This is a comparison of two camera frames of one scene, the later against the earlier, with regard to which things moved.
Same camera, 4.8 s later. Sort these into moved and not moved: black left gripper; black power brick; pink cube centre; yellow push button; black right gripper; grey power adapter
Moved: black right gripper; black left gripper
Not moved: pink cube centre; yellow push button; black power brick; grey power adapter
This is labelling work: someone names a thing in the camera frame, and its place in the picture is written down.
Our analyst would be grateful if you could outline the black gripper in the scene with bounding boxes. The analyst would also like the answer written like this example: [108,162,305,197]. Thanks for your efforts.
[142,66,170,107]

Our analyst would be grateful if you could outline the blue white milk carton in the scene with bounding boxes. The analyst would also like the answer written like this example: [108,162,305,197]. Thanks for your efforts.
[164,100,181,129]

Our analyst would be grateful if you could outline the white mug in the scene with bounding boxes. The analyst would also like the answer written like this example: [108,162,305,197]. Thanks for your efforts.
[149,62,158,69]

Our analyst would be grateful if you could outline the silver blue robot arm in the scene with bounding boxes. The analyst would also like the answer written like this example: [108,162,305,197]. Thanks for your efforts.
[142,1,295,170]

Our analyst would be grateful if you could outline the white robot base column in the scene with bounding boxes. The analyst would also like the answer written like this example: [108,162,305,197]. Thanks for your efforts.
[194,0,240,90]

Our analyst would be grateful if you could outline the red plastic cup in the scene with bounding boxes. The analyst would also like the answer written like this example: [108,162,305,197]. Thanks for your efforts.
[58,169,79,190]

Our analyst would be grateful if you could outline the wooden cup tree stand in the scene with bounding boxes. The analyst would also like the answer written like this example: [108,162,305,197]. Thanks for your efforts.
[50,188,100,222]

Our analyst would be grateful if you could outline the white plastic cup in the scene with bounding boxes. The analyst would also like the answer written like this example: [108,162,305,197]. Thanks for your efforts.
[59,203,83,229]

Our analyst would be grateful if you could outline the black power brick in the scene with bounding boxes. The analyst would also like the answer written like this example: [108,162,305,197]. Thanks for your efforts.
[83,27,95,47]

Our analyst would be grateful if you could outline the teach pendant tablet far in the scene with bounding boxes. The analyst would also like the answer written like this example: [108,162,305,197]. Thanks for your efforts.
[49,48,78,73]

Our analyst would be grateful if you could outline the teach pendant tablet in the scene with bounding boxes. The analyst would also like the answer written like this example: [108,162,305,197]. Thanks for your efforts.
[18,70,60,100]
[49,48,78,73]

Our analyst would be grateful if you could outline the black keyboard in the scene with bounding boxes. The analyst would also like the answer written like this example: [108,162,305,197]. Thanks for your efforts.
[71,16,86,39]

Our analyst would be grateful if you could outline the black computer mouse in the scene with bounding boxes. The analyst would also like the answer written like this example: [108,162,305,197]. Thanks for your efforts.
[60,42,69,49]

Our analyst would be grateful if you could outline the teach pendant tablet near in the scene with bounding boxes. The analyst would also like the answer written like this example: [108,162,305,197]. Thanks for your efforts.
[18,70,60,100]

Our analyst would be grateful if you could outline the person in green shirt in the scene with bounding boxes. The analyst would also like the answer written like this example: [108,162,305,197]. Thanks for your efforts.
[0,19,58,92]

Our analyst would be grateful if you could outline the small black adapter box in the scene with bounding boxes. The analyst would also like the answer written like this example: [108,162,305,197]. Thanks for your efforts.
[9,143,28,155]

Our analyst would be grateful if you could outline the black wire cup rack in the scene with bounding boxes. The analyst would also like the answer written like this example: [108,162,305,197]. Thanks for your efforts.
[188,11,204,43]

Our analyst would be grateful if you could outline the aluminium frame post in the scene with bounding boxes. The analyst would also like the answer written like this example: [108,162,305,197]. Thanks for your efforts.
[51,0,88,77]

[ASSIGNMENT] The records above should be restated exactly, line for line.

[YOUR RESPONSE]
This is a comparison of two camera frames of one scene, the later against the earlier, with regard to which things moved.
Same camera, 4.8 s later. Sort these into moved and not moved: black left gripper; black power brick; pink cube centre; yellow push button; black right gripper; grey power adapter
Moved: black right gripper; black left gripper
Not moved: pink cube centre; yellow push button; black power brick; grey power adapter
This is labelling work: someone names a thing in the camera frame, and its place in the picture is written down.
Our analyst would be grateful if you could outline the black gripper in the scene with bounding boxes. The analyst would also like the answer written like this example: [108,162,305,197]. Thanks for your efforts.
[142,66,170,107]

Our analyst would be grateful if you could outline the blue white milk carton in the scene with bounding boxes. The analyst would also like the answer written like this example: [108,162,305,197]. Thanks for your efforts.
[164,100,181,129]

Our analyst would be grateful if you could outline the white mug in the scene with bounding boxes. The analyst would also like the answer written like this example: [108,162,305,197]. Thanks for your efforts.
[149,62,158,69]

Our analyst would be grateful if you could outline the silver blue robot arm in the scene with bounding boxes. The analyst would also like the answer written like this example: [108,162,305,197]. Thanks for your efforts.
[142,1,295,170]

Our analyst would be grateful if you could outline the white robot base column in the scene with bounding boxes. The analyst would also like the answer written like this example: [108,162,305,197]. Thanks for your efforts.
[194,0,240,90]

Our analyst would be grateful if you could outline the red plastic cup in the scene with bounding boxes. The analyst would also like the answer written like this example: [108,162,305,197]. Thanks for your efforts.
[58,169,79,190]

Our analyst would be grateful if you could outline the wooden cup tree stand in the scene with bounding boxes. The analyst would also like the answer written like this example: [108,162,305,197]. Thanks for your efforts.
[50,188,100,222]

Our analyst would be grateful if you could outline the white plastic cup in the scene with bounding boxes. The analyst would also like the answer written like this example: [108,162,305,197]. Thanks for your efforts.
[59,203,83,229]

Our analyst would be grateful if you could outline the black power brick in the scene with bounding boxes. The analyst would also like the answer written like this example: [108,162,305,197]. Thanks for your efforts.
[83,27,95,47]

Our analyst would be grateful if you could outline the teach pendant tablet far in the scene with bounding boxes. The analyst would also like the answer written like this example: [108,162,305,197]. Thanks for your efforts.
[49,48,78,73]

Our analyst would be grateful if you could outline the teach pendant tablet in the scene with bounding boxes. The analyst would also like the answer written like this example: [108,162,305,197]. Thanks for your efforts.
[18,70,60,100]
[49,48,78,73]

Our analyst would be grateful if you could outline the black keyboard in the scene with bounding boxes. The analyst would also like the answer written like this example: [108,162,305,197]. Thanks for your efforts.
[71,16,86,39]

Our analyst would be grateful if you could outline the black computer mouse in the scene with bounding boxes. The analyst would also like the answer written like this example: [108,162,305,197]. Thanks for your efforts.
[60,42,69,49]

Our analyst would be grateful if you could outline the teach pendant tablet near in the scene with bounding boxes. The analyst would also like the answer written like this example: [108,162,305,197]. Thanks for your efforts.
[18,70,60,100]

Our analyst would be grateful if you could outline the person in green shirt in the scene with bounding boxes. The analyst would also like the answer written like this example: [108,162,305,197]. Thanks for your efforts.
[0,19,58,92]

Our analyst would be grateful if you could outline the small black adapter box in the scene with bounding boxes. The analyst would also like the answer written like this example: [108,162,305,197]. Thanks for your efforts.
[9,143,28,155]

Our analyst would be grateful if you could outline the black wire cup rack in the scene with bounding boxes. The analyst would also like the answer written like this example: [108,162,305,197]. Thanks for your efforts.
[188,11,204,43]

Our analyst would be grateful if you could outline the aluminium frame post in the scene with bounding boxes. The analyst would also like the answer written like this example: [108,162,305,197]. Thanks for your efforts.
[51,0,88,77]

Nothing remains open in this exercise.